=== Section Start ===
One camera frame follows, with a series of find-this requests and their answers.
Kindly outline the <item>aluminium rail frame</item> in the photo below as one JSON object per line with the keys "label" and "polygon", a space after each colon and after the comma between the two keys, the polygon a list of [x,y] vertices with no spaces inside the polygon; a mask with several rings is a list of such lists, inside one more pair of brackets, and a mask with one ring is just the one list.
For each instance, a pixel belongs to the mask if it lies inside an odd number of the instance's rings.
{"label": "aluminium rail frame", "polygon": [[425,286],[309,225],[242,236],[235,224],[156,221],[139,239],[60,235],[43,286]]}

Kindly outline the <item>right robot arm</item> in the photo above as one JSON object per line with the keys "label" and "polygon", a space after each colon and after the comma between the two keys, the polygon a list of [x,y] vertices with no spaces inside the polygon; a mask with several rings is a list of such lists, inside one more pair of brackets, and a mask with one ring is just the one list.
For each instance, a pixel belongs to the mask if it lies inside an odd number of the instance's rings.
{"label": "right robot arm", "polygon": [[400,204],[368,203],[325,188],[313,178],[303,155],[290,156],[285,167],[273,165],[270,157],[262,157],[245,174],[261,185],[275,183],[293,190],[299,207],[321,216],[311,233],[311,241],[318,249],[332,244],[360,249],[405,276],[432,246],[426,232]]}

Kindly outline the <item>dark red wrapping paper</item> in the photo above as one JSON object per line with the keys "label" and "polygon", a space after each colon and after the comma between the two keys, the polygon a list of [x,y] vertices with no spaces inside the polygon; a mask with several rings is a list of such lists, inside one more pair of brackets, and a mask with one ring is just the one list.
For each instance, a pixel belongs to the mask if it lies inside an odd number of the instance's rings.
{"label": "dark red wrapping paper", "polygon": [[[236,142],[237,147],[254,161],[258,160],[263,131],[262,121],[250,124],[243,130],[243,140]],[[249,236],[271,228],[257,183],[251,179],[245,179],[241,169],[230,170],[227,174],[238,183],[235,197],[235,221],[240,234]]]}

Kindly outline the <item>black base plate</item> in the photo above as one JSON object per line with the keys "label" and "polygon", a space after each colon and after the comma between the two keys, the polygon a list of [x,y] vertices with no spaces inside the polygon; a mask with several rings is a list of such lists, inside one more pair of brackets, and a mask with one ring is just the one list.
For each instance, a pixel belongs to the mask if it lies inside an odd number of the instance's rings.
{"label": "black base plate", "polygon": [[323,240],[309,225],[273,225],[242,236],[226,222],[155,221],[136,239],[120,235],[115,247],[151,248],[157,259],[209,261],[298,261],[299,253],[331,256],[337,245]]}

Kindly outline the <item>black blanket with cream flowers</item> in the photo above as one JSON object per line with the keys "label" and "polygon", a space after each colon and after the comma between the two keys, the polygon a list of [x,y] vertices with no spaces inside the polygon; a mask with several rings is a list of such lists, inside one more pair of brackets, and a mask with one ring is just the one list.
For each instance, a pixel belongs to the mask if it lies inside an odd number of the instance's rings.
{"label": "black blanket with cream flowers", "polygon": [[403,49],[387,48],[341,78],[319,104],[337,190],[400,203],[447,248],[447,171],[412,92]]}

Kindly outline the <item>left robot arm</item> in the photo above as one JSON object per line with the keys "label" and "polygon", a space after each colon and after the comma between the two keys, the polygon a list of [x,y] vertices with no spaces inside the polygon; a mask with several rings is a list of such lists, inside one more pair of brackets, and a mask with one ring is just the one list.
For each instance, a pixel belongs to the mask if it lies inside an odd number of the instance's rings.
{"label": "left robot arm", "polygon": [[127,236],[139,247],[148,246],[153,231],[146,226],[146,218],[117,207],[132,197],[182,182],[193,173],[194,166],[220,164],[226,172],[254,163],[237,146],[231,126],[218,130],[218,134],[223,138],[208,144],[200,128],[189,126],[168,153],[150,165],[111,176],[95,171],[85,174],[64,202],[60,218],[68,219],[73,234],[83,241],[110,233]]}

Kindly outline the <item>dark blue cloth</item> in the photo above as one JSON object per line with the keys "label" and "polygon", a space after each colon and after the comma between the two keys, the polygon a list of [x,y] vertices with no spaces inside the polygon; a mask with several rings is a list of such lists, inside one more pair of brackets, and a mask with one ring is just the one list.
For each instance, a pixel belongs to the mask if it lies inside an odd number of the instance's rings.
=== Section End ===
Problem to work on:
Every entry is to be printed exactly as given.

Answer to this task:
One camera frame follows, with a series of find-this requests and their answers.
Kindly outline the <item>aluminium rail frame</item> in the photo below as one JSON object per line with the keys "label" and "polygon", a space after each colon and after the comma between the two keys, the polygon a list of [x,y] vertices with no spaces inside the polygon; a mask with several rings is a list of such lists, inside one more pair of brackets, and a mask with one ring is just the one list.
For each instance, a pixel belongs to the mask if it lies inside an odd number of the instance's rings.
{"label": "aluminium rail frame", "polygon": [[425,286],[309,225],[242,236],[235,224],[156,221],[139,239],[60,235],[43,286]]}

Kindly outline the <item>right robot arm</item> in the photo above as one JSON object per line with the keys "label" and "polygon", a space after each colon and after the comma between the two keys, the polygon a list of [x,y] vertices with no spaces inside the polygon; a mask with several rings is a list of such lists, inside one more pair of brackets, and a mask with one ring is just the one list.
For each instance, a pixel belongs to the mask if it lies inside an odd number of the instance's rings.
{"label": "right robot arm", "polygon": [[400,204],[368,203],[325,188],[313,178],[303,155],[290,156],[285,167],[273,165],[270,157],[262,157],[245,174],[261,185],[275,183],[293,190],[299,207],[321,216],[311,233],[311,241],[318,249],[332,244],[360,249],[405,276],[432,246],[426,232]]}

Kindly outline the <item>dark red wrapping paper</item> in the photo above as one JSON object per line with the keys "label" and "polygon", a space after each colon and after the comma between the two keys, the polygon a list of [x,y] vertices with no spaces inside the polygon; a mask with several rings is a list of such lists, inside one more pair of brackets, and a mask with one ring is just the one list.
For each instance, a pixel belongs to the mask if it lies inside an odd number of the instance's rings.
{"label": "dark red wrapping paper", "polygon": [[[236,142],[237,147],[254,161],[258,160],[263,131],[262,121],[250,124],[243,130],[243,140]],[[249,236],[271,228],[257,183],[251,179],[245,179],[241,169],[230,170],[227,174],[238,183],[235,197],[235,221],[240,234]]]}

Kindly outline the <item>black base plate</item> in the photo above as one JSON object per line with the keys "label" and "polygon", a space after each colon and after the comma between the two keys, the polygon a list of [x,y] vertices with no spaces inside the polygon; a mask with several rings is a list of such lists, inside one more pair of brackets, and a mask with one ring is just the one list.
For each instance, a pixel belongs to the mask if it lies inside an odd number of the instance's rings.
{"label": "black base plate", "polygon": [[323,240],[309,225],[273,225],[242,236],[226,222],[155,221],[136,239],[120,235],[115,247],[151,248],[157,259],[209,261],[298,261],[299,253],[331,256],[337,245]]}

Kindly outline the <item>black blanket with cream flowers</item> in the photo above as one JSON object per line with the keys "label" and "polygon", a space after each colon and after the comma between the two keys, the polygon a list of [x,y] vertices with no spaces inside the polygon; a mask with several rings is a list of such lists, inside one more pair of brackets, and a mask with one ring is just the one list.
For each instance, a pixel belongs to the mask if it lies inside an odd number of the instance's rings.
{"label": "black blanket with cream flowers", "polygon": [[403,49],[387,48],[341,78],[319,104],[337,190],[400,203],[447,248],[447,171],[412,92]]}

Kindly outline the <item>left robot arm</item> in the photo above as one JSON object per line with the keys "label" and "polygon", a space after each colon and after the comma between the two keys, the polygon a list of [x,y] vertices with no spaces inside the polygon; a mask with several rings is a list of such lists, inside one more pair of brackets, and a mask with one ring is just the one list.
For each instance, a pixel belongs to the mask if it lies inside an odd number of the instance's rings.
{"label": "left robot arm", "polygon": [[127,236],[139,247],[148,246],[153,231],[146,226],[146,218],[117,207],[132,197],[182,182],[193,173],[194,166],[220,164],[226,172],[254,163],[237,146],[231,126],[218,130],[218,134],[223,138],[208,144],[200,128],[189,126],[168,153],[150,165],[111,176],[95,171],[85,174],[64,202],[60,218],[68,219],[73,234],[83,241],[110,233]]}

Kindly outline the <item>dark blue cloth</item> in the photo above as one JSON object per line with the keys "label" and "polygon", a space after each colon and after the comma between the two keys, the polygon a list of [x,y] vertices with no spaces inside the polygon; a mask with several rings is a list of such lists, inside one more pair of brackets, and a mask with one ring is just the one list.
For each instance, a pixel belongs to the mask if it lies inside an odd number of the instance's rings.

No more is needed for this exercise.